Davide De Rosa

Scripting and open-source adoption

Recently, I stumbled upon an old video by ThePrimeagen where he claimed he’d quit using Vim for good after its major update.

For those who don’t know, Vim is a ubiquitous text editor, especially popular among avid terminal-oriented users. It is a legendary software, but it has a steep learning curve, to the point that “quitting Vim” has become a meme for being notoriously unintuitive.

ThePrimeagen is a prominent Twitch streamer, and a stark advocate of Neovim, a fork of the original Vim editor. In his video, he makes a solid point about the stubbornness of Vim maintainers to stick with a custom scripting language. On the other hand, Neovim, promotes the well-known Lua language for its powerful plugin system. This alone determined his final choice to stick with Neovim, and as of 2025, I doubt he has changed his mind.

The delusion behind open-source

This story is somewhat related to what I’m trying now that I work full-time on Passepartout. Passepartout is an open-source project in that its code is public, but there are almost no code contributions, just issues. There are good reasons behind this.

Many of those who create some sort of open-source software think that it must be interesting by default, just because it’s open and available for free. Rarely will they realize that popuplar free software not only is popular for being free, so they live the delusion that the open-source model “doesn’t work”.

For example, pick any GNU tool (grep, sed, make, …) or even Linux. They became popular because they were useful. Being free and understandable software made them thrive through public contributions, but this was never the first step.

The interest in contributing to an open-source project is determined by multiple factors, in order of importance:

  1. Goals
  2. Well-written documentation and directions
  3. Welcoming community
  4. Technical stack
  5. Stable software architecture

Now, observe how any well-known free software meets 1-5 in that order.

Vim and the self-conscious tech

Given that both Vim and Neovim are amazing and well-documented products, their tech paths reconnect with the initial backstory.

Lua makes Neovim infinitely more attractive than Vim when it comes to adoption and open-source, and the choice of Vimscript over Lua may even determine the death of Vim in the long run.
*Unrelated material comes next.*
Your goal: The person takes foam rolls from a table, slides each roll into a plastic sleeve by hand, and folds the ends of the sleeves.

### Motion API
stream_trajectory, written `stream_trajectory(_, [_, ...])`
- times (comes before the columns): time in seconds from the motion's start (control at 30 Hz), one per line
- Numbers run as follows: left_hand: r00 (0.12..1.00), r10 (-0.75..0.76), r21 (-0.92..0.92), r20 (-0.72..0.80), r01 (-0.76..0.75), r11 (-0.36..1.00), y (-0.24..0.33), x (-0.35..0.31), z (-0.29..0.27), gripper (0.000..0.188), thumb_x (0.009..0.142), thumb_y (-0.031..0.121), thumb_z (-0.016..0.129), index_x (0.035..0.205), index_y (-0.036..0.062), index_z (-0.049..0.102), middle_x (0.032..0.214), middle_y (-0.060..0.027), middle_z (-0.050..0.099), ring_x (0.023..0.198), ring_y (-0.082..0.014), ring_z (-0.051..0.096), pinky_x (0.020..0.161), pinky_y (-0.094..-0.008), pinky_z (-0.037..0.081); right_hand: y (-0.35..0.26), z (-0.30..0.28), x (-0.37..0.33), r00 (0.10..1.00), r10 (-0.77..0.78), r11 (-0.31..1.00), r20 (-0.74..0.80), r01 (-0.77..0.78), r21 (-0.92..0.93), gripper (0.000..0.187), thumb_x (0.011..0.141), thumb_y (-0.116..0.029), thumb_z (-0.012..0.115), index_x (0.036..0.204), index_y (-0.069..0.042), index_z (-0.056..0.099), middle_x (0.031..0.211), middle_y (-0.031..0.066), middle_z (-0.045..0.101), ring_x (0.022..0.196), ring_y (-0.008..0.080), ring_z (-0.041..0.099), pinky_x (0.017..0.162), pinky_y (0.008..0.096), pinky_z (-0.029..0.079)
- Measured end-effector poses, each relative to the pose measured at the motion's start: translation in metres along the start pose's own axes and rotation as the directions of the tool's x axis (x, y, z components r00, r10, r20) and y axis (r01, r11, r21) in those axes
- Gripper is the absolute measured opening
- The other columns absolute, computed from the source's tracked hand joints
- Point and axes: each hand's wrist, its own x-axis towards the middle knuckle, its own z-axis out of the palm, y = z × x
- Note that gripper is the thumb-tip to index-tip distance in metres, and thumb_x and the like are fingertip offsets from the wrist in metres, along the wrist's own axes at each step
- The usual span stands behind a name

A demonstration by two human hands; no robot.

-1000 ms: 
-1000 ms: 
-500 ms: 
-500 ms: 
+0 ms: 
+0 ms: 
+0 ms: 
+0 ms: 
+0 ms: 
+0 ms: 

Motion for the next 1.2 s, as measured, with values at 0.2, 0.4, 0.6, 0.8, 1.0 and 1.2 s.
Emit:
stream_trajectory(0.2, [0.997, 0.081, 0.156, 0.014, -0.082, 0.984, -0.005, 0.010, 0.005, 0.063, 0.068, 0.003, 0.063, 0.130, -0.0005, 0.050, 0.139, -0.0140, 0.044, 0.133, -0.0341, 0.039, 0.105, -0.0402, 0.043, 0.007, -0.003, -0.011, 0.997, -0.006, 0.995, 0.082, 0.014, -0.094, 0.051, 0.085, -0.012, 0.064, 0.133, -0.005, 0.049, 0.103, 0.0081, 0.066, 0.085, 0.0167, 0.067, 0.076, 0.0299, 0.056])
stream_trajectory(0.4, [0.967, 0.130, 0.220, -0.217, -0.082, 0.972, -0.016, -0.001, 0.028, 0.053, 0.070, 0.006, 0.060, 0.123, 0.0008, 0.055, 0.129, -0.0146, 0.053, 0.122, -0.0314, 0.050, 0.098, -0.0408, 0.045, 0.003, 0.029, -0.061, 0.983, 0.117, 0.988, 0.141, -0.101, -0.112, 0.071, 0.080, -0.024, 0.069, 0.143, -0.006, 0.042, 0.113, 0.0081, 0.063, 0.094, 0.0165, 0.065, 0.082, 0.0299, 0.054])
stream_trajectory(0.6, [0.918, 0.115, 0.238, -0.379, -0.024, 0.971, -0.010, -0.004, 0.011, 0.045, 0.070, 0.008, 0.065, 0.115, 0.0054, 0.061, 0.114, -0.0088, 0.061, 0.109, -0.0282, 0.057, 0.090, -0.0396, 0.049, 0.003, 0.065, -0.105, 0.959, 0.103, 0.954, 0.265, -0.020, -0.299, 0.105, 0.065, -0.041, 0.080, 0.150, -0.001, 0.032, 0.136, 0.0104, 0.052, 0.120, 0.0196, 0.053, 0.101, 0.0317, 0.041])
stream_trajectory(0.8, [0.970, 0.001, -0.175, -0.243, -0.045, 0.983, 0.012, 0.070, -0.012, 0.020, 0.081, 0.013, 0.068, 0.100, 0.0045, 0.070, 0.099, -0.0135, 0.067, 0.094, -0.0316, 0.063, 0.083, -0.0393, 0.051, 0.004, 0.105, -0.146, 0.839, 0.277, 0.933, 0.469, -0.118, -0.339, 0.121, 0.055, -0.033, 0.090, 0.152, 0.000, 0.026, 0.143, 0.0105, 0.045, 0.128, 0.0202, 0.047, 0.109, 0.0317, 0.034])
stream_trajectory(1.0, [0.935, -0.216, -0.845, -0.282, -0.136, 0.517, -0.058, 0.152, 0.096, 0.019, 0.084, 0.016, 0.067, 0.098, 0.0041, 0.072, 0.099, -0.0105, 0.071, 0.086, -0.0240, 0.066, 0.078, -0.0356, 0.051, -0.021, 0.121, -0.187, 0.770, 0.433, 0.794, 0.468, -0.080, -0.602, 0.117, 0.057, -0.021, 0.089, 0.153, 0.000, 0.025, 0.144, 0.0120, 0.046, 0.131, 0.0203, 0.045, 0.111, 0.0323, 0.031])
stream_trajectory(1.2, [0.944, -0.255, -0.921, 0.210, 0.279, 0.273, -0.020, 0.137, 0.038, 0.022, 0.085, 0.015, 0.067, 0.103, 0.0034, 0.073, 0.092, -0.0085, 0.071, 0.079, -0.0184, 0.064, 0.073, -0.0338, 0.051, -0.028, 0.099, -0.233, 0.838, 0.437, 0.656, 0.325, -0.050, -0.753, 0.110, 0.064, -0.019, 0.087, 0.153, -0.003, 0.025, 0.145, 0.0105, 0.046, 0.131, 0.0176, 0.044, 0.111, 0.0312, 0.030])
I don’t know the “drama” that resulted in the fork of Neovim, but I wouldn’t exclude that Vim took its relevance for granted just for being the OG of the two. In fact, I don’t think that Vim today can claim being cooler than Neovim other than for being the original one.

Even if a software is well-crafted, it’s evident that a Pascal application will only attract a handful of developers, whereas JavaScript would open up to the entire globe, and the same applies to Vimscript versus Lua. If your software is written for yourself and requires developers to learn a new technology to contribute, either it is the most remarkable piece of art in software history, or you might well end up yelling at your echo chamber.

A new JavaScript API in Passepartout

The Vim story taught me that I needed to make my project more accessible to the potential contributors, otherwise it will never be more than a one-man team.

While I invest a lot in making the software architecture as modular as I can, I haven’t spent as much time in documenting how to start contributing to the codebase. I know myself how intimidating it is to submit a PR to someone else’s repository, so it’s crucial that we, the maintainers, provide a viable entry point to those willing to collaborate. A welcoming, non-judging community also reduces the friction of the first public contribution.

One part that I’ve always found potentially accessible was the Providers API, which is how Passepartout auto-compiles VPN configurations for a plethora of provider servers. Nevertheless, no one ever contributed a single provider, and no wonder: providers were generated in CI with a convoluted set of undocumented Ruby scripts. Who on Earth would want to touch that mess?

When I found out about JavaScriptCore to solve a different problem, I suddenly realized how scripting could be a lower barrier to enter the Passepartout codebase, as there are way more JavaScript than Swift developers out there.

With the help of AI, I rapidly converted the old Ruby legacy to a brand new Node.js implementation that most developers would find easy to understand, develop, and test without even installing the app. Then I started documenting how to submit a provider step by step. This doesn’t imply that people will start adding new providers today, but offering accessible tools and documentation is a strict requirement for that to happen.

Conclusions

Open-source success isn’t about being free, it’s about being accessible. Tools like Neovim thrive because they choose approachable technologies like Lua, making contributions easier. Similarly, by adopting JavaScript for scripting, Passepartout lowers its barrier to entry and opens the door to wider community involvement. If you want contributors, you must meet them where they are.